# Directions:
Filter this material down to the lines that hold "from", copying each one.

┌────────

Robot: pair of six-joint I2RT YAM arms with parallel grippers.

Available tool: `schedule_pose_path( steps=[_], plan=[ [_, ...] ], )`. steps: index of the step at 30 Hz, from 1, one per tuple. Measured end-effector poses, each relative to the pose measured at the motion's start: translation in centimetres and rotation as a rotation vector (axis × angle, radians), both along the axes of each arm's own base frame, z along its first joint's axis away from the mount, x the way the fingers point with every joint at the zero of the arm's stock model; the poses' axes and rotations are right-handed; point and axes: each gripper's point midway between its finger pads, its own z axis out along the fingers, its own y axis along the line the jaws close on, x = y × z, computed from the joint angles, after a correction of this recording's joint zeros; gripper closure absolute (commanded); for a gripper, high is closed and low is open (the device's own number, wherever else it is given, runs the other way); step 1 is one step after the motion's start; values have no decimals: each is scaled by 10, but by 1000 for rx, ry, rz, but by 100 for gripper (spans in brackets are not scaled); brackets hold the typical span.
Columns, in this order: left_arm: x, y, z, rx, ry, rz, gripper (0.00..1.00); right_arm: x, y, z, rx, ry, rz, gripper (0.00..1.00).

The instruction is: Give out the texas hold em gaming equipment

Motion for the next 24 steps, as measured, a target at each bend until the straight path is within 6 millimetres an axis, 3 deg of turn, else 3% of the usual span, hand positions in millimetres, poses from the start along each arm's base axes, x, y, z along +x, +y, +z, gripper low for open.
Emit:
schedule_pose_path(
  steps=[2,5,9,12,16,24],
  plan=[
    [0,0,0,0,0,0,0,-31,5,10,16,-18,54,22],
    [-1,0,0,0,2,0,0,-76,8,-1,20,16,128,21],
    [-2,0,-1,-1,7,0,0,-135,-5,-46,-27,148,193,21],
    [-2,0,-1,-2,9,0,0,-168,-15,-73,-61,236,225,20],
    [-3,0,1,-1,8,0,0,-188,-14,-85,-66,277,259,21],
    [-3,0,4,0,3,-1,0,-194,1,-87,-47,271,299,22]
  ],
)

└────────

# Answer to this problem:
Available tool: `schedule_pose_path( steps=[_], plan=[ [_, ...] ], )`. steps: index of the step at 30 Hz, from 1, one per tuple. Measured end-effector poses, each relative to the pose measured at the motion's start: translation in centimetres and rotation as a rotation vector (axis × angle, radians), both along the axes of each arm's own base frame, z along its first joint's axis away from the mount, x the way the fingers point with every joint at the zero of the arm's stock model; the poses' axes and rotations are right-handed; point and axes: each gripper's point midway between its finger pads, its own z axis out along the fingers, its own y axis along the line the jaws close on, x = y × z, computed from the joint angles, after a correction of this recording's joint zeros; gripper closure absolute (commanded); for a gripper, high is closed and low is open (the device's own number, wherever else it is given, runs the other way); step 1 is one step after the motion's start; values have no decimals: each is scaled by 10, but by 1000 for rx, ry, rz, but by 100 for gripper (spans in brackets are not scaled); brackets hold the typical span.
Motion for the next 24 steps, as measured, a target at each bend until the straight path is within 6 millimetres an axis, 3 deg of turn, else 3% of the usual span, hand positions in millimetres, poses from the start along each arm's base axes, x, y, z along +x, +y, +z, gripper low for open.

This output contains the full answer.